Fluorescent analysis after the transfection of each HMGB1 NLS mutant plasmid suggests that phosphorylation is important in the accumulation of HMGB1 in cytoplasm and the possible subsequent secretion. In an unstimulated state, HMGB1 protein was imported to the nucleus by KAP-α1 as a nuclear cargo carrier protein after translation and eventually accumulated in the nucleus. However, a significant fraction of HMGB1 cannot re-enter the nucleus if it has been exported from the nucleus due to phosphorylation. One novel feature of the present study is the semiquantitative analysis of mutant HMGB1 protein binding to the KAP-α1 protein. Phosphorylation at both NLS sites is important in blocking the re-entry to the nucleus and in the accumulation in the cytoplasm. Previously, only acetylation has been known to regulate HMGB1 relocation (10, 17). This study, however, showed that phosphorylation is also important in the regulated secretion of HMGB1, although it is unknown which modification is dominant under physiological conditions. Thus, the enzyme that is involved in the phosphorylation of HMGB1 would be a good candidate to target for treating HMGB1-mediated shock.
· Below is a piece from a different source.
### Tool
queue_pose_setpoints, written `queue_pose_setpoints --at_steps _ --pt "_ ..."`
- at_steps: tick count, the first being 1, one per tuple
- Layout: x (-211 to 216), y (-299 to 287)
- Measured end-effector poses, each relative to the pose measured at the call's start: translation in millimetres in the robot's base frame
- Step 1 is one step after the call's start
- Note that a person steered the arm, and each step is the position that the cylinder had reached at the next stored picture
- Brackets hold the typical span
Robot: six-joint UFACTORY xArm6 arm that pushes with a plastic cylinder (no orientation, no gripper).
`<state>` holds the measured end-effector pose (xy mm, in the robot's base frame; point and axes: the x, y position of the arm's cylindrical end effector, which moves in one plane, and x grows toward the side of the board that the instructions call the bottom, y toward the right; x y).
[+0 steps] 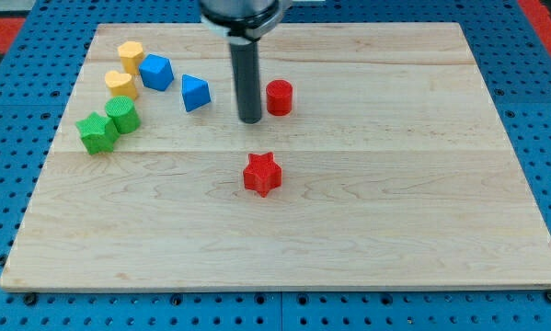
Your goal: Push the red circle up a bit
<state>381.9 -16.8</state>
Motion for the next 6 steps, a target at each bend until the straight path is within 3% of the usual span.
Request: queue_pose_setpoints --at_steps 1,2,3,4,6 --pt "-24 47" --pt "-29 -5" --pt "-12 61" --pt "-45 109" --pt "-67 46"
It would be interesting to know why the concomitant phosphorylation of both NLSs separated by >130 amino acids is necessary for the cytoplasmic localization. In an unstimulated state, the acidic tail region of HMGB1 interacts with basic stretches in the A and B boxes, mainly the A box (37). This observation implies that NLS1 and NLS2 may come close together in three dimensions to bind KAP-α1 because HMGB1 NLS1 and NLS2 are located in the A box and just in front of the acidic tail, respectively. Thus, it is hypothesized that the close proximity of both NLSs in a resting state is disturbed by concomitant phosphorylation at the regions close to the NLSs when stimulated. In the study of HMGB2 (previously HMG2) protein, which has high sequence similarities with HMGB1, the acidic carboxyl terminus influences its retention in the nucleus (38, 39). Thus, we are now studying the role of the HMGB1 acidic tail in the nuclear transport of the protein because HMGB1 and HMGB2 are not structurally and functionally the same (40, 41).

In conclusion, in addition to previously established acetylation, we showed in this study that the subcellular localization of HMGB1 is also finely tuned by phosphorylation at both NLS regions.

We thank Won Gun Lee for technical assistance and Sun Mi Ahn for critical reading of manuscript.

The authors have no financial conflict of interest.